■ WHAT YOU ARE ASKED TO DO: Please copy out every line in the records below that includes the word "scene".

■ RECORDS FOR PROCESSING:

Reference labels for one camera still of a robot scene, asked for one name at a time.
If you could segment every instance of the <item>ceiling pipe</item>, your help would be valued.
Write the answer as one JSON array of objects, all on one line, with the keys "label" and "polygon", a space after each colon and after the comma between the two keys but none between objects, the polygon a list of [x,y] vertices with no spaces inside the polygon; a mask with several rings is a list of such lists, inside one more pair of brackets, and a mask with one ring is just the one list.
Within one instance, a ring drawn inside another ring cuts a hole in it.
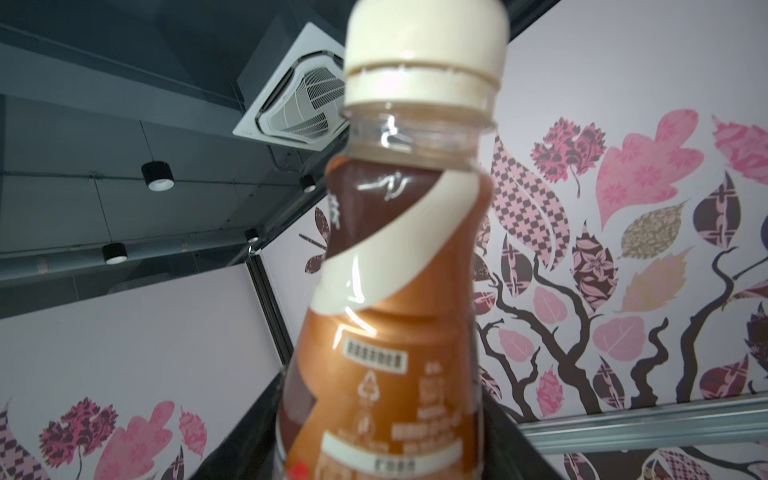
[{"label": "ceiling pipe", "polygon": [[[210,248],[229,247],[245,243],[242,230],[228,230],[194,237],[151,240],[126,245],[128,261],[165,257],[177,253]],[[101,248],[47,253],[33,257],[12,257],[0,260],[0,281],[79,270],[104,265]]]}]

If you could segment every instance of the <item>white bottle cap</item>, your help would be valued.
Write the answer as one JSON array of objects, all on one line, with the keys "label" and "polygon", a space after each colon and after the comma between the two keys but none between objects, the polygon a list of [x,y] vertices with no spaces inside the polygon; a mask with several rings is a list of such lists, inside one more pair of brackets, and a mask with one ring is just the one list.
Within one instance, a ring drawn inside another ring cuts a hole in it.
[{"label": "white bottle cap", "polygon": [[451,105],[492,118],[508,39],[498,0],[359,0],[344,103]]}]

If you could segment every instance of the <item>cylindrical lamp shade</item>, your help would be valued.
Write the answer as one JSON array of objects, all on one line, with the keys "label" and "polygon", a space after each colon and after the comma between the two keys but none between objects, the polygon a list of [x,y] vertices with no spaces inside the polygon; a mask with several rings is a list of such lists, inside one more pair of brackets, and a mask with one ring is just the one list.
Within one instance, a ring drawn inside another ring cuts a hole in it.
[{"label": "cylindrical lamp shade", "polygon": [[315,179],[312,178],[312,175],[304,175],[301,177],[299,179],[299,185],[301,186],[301,189],[304,190],[305,194],[313,192],[317,188],[315,185]]},{"label": "cylindrical lamp shade", "polygon": [[263,231],[260,228],[249,228],[245,231],[245,240],[248,243],[256,243],[263,237]]},{"label": "cylindrical lamp shade", "polygon": [[104,256],[104,262],[107,265],[117,265],[128,260],[128,252],[122,243],[110,243],[101,248],[101,255]]},{"label": "cylindrical lamp shade", "polygon": [[166,191],[174,185],[174,175],[170,172],[170,165],[165,162],[151,161],[141,165],[141,175],[153,192]]}]

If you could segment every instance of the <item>air conditioner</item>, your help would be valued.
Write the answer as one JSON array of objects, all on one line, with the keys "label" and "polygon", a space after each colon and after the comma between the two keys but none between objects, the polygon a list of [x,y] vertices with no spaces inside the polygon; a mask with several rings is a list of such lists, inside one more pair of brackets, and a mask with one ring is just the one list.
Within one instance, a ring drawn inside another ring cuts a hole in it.
[{"label": "air conditioner", "polygon": [[[307,22],[290,43],[294,18],[278,16],[273,20],[238,77],[249,107],[233,133],[321,151],[347,126],[341,115],[344,47],[312,22]],[[282,52],[279,64],[268,70],[276,54]],[[266,81],[265,72],[271,72]]]}]

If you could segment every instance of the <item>beverage bottle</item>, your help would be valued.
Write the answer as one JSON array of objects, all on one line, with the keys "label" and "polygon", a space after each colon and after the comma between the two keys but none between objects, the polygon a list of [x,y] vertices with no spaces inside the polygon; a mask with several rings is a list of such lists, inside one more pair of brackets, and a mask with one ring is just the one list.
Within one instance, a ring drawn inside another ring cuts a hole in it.
[{"label": "beverage bottle", "polygon": [[284,380],[275,479],[482,473],[472,312],[477,166],[508,40],[498,0],[360,0],[330,241]]}]

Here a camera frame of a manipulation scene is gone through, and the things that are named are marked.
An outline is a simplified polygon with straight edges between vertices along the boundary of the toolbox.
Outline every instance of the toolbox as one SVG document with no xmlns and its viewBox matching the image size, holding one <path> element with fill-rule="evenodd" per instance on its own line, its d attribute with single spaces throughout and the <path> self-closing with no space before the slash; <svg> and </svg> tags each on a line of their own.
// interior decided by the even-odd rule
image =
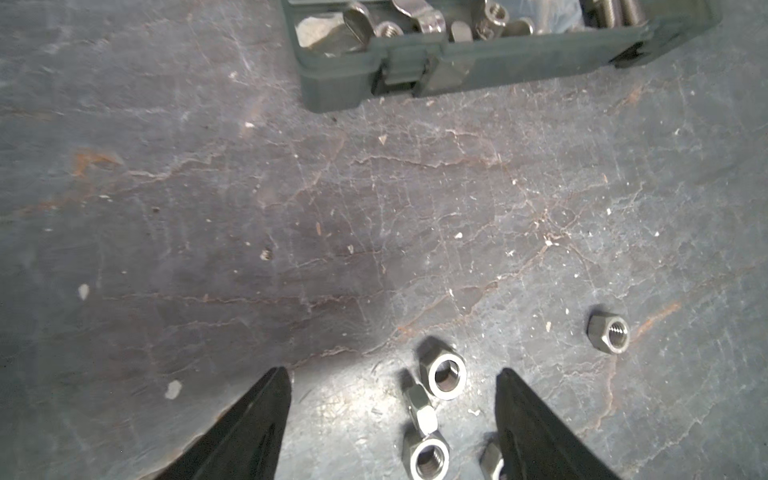
<svg viewBox="0 0 768 480">
<path fill-rule="evenodd" d="M 722 18 L 720 0 L 637 0 L 644 10 L 641 25 L 591 28 L 596 21 L 589 2 L 594 0 L 581 0 L 584 27 L 578 30 L 452 41 L 449 31 L 422 33 L 385 0 L 364 5 L 376 21 L 395 22 L 405 34 L 373 36 L 364 48 L 331 55 L 300 46 L 296 27 L 313 15 L 342 12 L 348 3 L 280 1 L 303 103 L 318 113 L 354 108 L 367 98 L 388 94 L 425 97 L 584 74 L 604 65 L 644 65 Z M 472 0 L 429 0 L 429 4 L 442 13 L 448 28 L 456 21 L 476 23 Z"/>
</svg>

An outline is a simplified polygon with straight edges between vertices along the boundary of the white speck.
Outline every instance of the white speck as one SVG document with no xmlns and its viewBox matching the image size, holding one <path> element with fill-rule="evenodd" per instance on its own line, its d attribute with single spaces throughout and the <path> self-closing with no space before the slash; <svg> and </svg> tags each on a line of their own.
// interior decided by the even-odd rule
<svg viewBox="0 0 768 480">
<path fill-rule="evenodd" d="M 178 380 L 168 382 L 168 390 L 165 391 L 165 398 L 173 400 L 179 396 L 179 393 L 181 393 L 181 382 Z"/>
<path fill-rule="evenodd" d="M 87 283 L 83 283 L 78 287 L 78 295 L 80 296 L 80 300 L 85 301 L 85 299 L 88 298 L 88 294 L 91 292 L 91 288 L 88 286 Z"/>
</svg>

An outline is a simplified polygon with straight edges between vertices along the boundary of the scratched surface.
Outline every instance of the scratched surface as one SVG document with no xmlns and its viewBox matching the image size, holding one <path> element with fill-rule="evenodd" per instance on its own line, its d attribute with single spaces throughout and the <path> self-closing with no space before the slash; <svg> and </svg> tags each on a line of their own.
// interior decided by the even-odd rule
<svg viewBox="0 0 768 480">
<path fill-rule="evenodd" d="M 624 478 L 765 478 L 766 21 L 315 115 L 266 1 L 0 3 L 0 477 L 151 478 L 283 364 L 279 479 L 405 478 L 435 335 L 470 368 L 448 478 L 503 366 Z"/>
</svg>

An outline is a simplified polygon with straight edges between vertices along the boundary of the plastic container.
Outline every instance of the plastic container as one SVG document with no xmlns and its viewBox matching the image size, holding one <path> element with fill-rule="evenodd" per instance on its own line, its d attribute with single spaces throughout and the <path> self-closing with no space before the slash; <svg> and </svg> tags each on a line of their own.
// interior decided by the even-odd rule
<svg viewBox="0 0 768 480">
<path fill-rule="evenodd" d="M 409 92 L 422 97 L 583 74 L 604 65 L 644 65 L 722 18 L 720 0 L 641 0 L 648 18 L 641 26 L 452 43 L 447 35 L 415 32 L 410 18 L 390 2 L 366 2 L 376 22 L 396 22 L 407 34 L 373 38 L 365 51 L 329 55 L 301 48 L 295 27 L 313 15 L 341 12 L 345 3 L 281 2 L 303 102 L 318 113 L 354 108 L 380 95 Z M 430 4 L 443 13 L 448 25 L 454 20 L 472 24 L 471 3 L 432 0 Z"/>
</svg>

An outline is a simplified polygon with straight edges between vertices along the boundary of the clear plastic bag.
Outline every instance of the clear plastic bag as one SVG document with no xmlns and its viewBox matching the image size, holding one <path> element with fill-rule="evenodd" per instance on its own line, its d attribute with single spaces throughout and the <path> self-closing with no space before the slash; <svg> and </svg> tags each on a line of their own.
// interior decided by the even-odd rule
<svg viewBox="0 0 768 480">
<path fill-rule="evenodd" d="M 496 0 L 509 18 L 530 18 L 535 34 L 563 33 L 584 27 L 579 0 Z"/>
</svg>

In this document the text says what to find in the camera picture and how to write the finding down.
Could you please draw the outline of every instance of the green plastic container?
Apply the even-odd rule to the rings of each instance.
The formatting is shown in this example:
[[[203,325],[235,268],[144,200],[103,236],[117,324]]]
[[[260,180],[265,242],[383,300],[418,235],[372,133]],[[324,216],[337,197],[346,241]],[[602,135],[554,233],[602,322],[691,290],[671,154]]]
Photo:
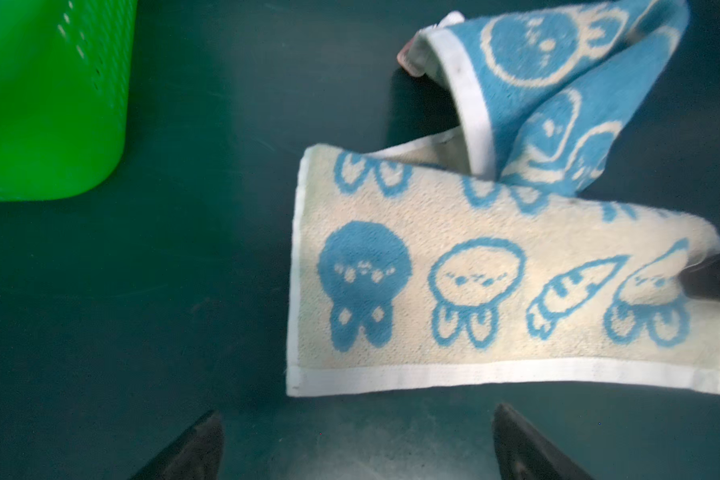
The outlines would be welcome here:
[[[125,141],[136,0],[0,0],[0,200],[80,194]]]

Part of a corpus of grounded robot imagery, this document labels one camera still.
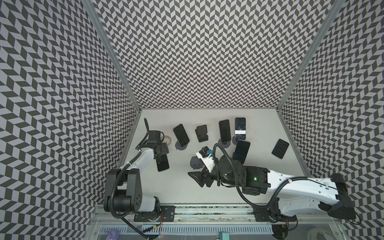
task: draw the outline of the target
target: white sticker
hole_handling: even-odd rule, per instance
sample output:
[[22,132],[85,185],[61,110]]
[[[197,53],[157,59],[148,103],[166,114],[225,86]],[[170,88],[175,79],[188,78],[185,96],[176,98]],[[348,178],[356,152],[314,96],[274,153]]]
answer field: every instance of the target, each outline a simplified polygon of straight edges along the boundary
[[235,134],[245,134],[245,130],[235,130]]

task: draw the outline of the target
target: checkered wall
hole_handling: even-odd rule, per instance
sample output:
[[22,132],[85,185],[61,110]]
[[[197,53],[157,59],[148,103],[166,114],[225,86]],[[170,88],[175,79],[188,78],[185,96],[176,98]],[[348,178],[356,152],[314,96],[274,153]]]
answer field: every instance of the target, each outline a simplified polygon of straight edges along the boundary
[[0,239],[81,237],[136,113],[78,0],[0,1],[0,85]]
[[347,1],[283,109],[311,173],[340,172],[364,220],[351,239],[384,239],[383,1]]
[[93,0],[143,108],[277,106],[333,0]]

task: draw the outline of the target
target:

■ SOLUTION:
Reference labels for one camera still of a robot scene, asked for one name at a time.
Here a camera frame of a manipulation scene is gone through, and the things that are named are marked.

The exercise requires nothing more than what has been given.